Work out the number of lines in the listing that include the string "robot". Reply with that number alone.

○ ○ ○

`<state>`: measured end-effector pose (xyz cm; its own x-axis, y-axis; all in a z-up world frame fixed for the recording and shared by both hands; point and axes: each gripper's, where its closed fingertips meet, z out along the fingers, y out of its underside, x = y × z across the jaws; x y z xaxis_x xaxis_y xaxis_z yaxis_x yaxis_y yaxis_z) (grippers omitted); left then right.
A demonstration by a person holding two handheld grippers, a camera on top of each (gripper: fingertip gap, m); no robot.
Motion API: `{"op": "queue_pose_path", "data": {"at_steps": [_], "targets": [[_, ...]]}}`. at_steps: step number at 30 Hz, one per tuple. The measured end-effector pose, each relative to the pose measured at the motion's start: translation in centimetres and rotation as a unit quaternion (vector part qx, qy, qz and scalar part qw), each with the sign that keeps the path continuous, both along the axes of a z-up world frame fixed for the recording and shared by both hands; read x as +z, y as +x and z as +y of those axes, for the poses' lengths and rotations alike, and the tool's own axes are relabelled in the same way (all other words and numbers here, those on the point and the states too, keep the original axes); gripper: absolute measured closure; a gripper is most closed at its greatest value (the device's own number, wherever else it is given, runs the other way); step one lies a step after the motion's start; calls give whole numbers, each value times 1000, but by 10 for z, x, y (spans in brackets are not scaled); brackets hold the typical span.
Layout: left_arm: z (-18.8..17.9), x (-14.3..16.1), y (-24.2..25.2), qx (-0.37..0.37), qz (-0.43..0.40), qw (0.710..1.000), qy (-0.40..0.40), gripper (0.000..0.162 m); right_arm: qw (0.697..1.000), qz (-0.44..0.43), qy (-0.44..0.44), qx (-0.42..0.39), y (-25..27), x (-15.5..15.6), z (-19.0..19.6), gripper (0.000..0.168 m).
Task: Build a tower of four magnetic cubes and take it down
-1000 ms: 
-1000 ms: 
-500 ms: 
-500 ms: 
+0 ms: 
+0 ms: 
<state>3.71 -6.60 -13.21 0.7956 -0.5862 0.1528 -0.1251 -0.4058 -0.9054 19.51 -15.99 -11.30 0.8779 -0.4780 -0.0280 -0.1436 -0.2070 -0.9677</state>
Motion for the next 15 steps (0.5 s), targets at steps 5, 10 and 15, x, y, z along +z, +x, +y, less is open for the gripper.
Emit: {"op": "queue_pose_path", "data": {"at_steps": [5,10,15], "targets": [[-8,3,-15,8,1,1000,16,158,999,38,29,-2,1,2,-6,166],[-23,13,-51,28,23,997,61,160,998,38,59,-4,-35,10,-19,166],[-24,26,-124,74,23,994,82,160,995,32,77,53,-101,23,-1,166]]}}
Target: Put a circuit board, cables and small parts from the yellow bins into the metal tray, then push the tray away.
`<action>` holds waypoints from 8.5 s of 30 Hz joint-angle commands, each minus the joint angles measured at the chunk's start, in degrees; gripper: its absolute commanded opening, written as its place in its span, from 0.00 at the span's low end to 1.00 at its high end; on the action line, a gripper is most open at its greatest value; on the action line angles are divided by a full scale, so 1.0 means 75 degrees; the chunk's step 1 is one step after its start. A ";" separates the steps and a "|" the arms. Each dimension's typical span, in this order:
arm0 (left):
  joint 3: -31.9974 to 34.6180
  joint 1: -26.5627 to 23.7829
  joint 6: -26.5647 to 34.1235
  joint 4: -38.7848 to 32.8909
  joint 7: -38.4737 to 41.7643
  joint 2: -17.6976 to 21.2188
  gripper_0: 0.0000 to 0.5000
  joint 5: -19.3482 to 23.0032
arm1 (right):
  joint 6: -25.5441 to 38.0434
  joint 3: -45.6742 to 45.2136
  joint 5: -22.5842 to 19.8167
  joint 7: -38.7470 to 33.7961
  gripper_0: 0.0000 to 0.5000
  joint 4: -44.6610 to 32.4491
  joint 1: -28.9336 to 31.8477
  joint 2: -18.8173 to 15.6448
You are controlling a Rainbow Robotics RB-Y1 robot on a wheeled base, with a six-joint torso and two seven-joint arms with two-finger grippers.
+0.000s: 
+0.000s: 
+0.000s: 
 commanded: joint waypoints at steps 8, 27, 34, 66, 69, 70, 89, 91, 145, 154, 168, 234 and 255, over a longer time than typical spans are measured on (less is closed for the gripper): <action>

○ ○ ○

Response to the exercise. 2